---
source: arxiv
url: http://arxiv.org/abs/2603.09465v1
published_at: '2026-03-10T10:19:07'
authors:
- Jiajun Cao
- Xiaoan Zhang
- Xiaobao Wei
- Liyuqiu Huang
- Wang Zijian
- Hanzhen Zhang
- Zhengyu Jia
- Wei Mao
- Hao Wang
- Xianming Liu
- Shuchang Zhou Liu
- Yang Wang
- Shanghang Zhang
topics:
- autonomous-driving
- vision-language-action
- knowledge-distillation
- trajectory-planning
- perception-planning
- closed-loop-evaluation
relevance_score: 0.67
run_id: materialize-outputs
language_code: en
---

# EvoDriveVLA: Evolving Autonomous Driving Vision-Language-Action Model via Collaborative Perception-Planning Distillation

## Summary
EvoDriveVLA proposes a collaborative distillation framework for autonomous driving VLA models that improves both perception and planning.
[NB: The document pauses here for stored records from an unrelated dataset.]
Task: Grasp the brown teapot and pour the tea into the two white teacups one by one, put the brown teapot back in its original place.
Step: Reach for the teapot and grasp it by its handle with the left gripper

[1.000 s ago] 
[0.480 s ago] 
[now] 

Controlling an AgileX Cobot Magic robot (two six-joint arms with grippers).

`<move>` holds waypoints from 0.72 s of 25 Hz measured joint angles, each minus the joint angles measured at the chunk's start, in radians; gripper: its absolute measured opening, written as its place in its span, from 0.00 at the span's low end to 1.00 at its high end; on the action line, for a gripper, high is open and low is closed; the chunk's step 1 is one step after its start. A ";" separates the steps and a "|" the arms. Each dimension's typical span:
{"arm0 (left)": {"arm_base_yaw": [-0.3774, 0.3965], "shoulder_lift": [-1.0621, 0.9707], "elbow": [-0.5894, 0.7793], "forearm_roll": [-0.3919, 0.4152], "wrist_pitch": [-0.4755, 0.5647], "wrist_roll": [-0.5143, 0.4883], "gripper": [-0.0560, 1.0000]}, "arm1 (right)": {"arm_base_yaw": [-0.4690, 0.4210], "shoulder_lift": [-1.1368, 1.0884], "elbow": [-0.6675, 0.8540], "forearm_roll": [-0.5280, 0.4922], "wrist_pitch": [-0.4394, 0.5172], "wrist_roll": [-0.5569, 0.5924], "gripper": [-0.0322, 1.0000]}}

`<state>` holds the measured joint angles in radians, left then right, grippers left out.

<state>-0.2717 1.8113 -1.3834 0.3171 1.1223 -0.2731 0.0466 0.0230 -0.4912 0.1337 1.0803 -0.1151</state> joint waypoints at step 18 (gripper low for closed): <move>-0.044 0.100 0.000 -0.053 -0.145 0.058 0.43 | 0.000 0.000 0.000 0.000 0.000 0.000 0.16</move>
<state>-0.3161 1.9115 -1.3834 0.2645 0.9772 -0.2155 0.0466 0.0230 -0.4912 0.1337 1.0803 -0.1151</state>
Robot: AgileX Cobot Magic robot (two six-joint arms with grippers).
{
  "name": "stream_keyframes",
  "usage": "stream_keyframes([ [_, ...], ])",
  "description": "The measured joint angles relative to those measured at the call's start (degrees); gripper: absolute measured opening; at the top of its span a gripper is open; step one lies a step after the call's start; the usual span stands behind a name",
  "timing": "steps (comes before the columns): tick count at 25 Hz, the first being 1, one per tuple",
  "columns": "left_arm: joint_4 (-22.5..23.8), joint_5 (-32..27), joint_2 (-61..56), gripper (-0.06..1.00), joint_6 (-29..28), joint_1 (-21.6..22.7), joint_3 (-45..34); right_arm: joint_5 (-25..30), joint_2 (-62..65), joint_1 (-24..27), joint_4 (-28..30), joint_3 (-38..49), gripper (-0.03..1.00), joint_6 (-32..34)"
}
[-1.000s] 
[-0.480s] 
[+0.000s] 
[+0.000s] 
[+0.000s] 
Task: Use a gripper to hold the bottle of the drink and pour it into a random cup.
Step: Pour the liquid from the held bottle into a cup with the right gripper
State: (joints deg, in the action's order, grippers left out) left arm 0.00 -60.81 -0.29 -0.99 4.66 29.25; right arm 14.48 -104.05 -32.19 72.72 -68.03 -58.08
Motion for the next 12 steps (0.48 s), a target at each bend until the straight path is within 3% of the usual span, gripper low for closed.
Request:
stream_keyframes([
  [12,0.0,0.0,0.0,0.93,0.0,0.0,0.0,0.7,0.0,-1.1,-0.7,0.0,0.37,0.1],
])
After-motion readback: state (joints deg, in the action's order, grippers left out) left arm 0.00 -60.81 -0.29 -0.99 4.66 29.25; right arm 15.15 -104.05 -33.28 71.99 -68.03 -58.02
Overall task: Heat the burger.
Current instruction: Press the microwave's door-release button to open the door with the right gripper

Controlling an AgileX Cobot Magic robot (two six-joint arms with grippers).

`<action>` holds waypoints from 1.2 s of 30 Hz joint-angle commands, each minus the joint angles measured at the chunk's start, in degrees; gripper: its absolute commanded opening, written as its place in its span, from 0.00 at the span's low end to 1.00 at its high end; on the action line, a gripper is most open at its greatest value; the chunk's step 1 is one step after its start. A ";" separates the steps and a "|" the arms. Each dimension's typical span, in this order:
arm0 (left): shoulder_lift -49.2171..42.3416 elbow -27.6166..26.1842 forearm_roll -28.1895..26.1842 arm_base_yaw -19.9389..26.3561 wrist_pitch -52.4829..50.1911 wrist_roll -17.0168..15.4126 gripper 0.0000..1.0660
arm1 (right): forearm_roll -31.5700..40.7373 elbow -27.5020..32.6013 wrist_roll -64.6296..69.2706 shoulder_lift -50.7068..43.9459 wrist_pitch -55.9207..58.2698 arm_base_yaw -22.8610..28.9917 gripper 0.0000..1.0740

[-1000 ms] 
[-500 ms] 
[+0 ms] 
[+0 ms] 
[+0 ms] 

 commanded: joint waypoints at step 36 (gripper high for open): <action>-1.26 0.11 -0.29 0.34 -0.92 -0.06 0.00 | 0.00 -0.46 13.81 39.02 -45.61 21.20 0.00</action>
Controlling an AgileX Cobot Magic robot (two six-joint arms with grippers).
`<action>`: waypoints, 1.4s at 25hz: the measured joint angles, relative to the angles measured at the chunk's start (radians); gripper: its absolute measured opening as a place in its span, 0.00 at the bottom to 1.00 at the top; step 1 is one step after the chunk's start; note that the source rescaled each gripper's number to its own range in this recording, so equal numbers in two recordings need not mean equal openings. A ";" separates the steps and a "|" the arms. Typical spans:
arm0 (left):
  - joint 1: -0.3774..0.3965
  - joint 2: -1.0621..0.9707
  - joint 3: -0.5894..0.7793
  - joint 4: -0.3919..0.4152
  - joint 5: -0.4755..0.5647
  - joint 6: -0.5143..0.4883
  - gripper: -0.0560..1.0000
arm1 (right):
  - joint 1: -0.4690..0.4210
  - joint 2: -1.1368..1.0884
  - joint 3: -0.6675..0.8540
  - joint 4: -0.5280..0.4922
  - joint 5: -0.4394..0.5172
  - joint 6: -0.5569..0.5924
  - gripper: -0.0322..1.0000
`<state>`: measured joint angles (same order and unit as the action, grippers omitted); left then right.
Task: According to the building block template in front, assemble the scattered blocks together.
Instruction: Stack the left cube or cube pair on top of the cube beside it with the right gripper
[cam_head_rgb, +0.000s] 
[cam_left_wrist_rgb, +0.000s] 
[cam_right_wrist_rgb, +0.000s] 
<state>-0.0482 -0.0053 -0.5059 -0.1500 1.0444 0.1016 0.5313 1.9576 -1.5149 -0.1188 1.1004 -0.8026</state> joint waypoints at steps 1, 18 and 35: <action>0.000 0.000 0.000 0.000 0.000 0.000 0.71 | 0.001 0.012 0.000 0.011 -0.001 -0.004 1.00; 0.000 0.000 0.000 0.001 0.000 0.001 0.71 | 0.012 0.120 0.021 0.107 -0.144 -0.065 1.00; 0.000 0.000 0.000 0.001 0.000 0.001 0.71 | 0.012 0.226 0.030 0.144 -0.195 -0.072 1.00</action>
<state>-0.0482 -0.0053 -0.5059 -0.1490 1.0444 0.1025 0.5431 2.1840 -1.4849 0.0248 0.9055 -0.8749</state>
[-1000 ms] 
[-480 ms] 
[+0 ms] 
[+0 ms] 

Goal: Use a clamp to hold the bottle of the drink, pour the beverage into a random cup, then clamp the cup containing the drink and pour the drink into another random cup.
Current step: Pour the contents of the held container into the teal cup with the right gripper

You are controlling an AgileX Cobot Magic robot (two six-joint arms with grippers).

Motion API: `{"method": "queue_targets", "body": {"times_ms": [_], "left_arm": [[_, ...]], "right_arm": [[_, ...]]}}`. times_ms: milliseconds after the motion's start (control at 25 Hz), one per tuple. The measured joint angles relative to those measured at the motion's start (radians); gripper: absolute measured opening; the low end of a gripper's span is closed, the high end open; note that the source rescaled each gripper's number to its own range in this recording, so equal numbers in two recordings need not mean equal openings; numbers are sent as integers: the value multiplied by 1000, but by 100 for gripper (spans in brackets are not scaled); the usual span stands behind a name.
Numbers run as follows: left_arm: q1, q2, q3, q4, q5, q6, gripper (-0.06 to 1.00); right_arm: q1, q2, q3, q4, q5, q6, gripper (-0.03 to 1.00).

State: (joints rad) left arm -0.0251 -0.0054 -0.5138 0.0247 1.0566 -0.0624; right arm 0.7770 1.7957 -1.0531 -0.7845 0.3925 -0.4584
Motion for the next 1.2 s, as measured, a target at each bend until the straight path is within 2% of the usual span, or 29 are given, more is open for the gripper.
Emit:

The core idea is to use “self-anchoring” to protect visual representations and an “oracle teacher” to provide stronger trajectory supervision, thereby improving both open-loop and closed-loop driving performance.

## Problem
- Existing autonomous driving VLAs often damage the general perception capabilities learned during pretraining when the visual encoder is unfrozen during fine-tuning, leading to perceptual degradation.
- Long-horizon trajectory planning is prone to instability; meanwhile, in conventional distillation, if the teacher is trained under the same conditions as the student, its planning ability has no clear advantage and it is difficult for it to provide high-quality guidance.
- Existing multi-trajectory distillation methods typically rely on predefined planning vocabularies, so trajectory diversity and scene adaptability remain limited, which affects generalization and safety in real driving.

## Approach
- Proposes **collaborative perception-planning distillation**: jointly distilling perception and planning, rather than only distilling the final trajectory.
- On the perception side, it uses **self-anchored visual distillation**: first copying the student’s current visual encoder as a “self-anchored teacher,” then constraining the student’s visual tokens during training not to drift too far, so that the original visual capabilities are preserved while adapting to driving tasks.
- Designs **AnchorFormer**, which uses instructions, vehicle state, and ground-truth future trajectories to assign different anchoring strengths to different visual regions; key regions more relevant to future trajectories are constrained more strongly.
- On the planning side, it builds a **future-aware oracle teacher** that uses future images and future ego states, first generating coarse trajectories and then applying **coarse-to-fine refinement** to obtain better trajectory candidates.
- It then uses **MC-dropout sampling** to generate more high-quality, diverse candidates with relatively low additional cost, and selects the candidate with the smallest cross-entropy to the ground truth as the soft target, performing two-level distillation on the student’s hidden states and logits.

## Results
- Achieves SOTA on **nuScenes open-loop evaluation**. Using the **ST-P3 protocol** as an example, EvoDriveVLA attains an average L2 error of **0.26 m**, outperforming **DiMA 0.27 m**, **OpenDriveVLA 0.33 m**, and **OmniDrive 0.33 m**; its 3s L2 is **0.43 m**, better than **DiMA 0.44 m**.
- On **nuScenes / ST-P3 collision**, the average collision rate is **0.06%**, tied with **DistillDrive 0.06%**, and better than **DiMA 0.08%** and **OpenDriveVLA 0.10%**; 3s collision is **0.12%**, better than **DiMA 0.15%**.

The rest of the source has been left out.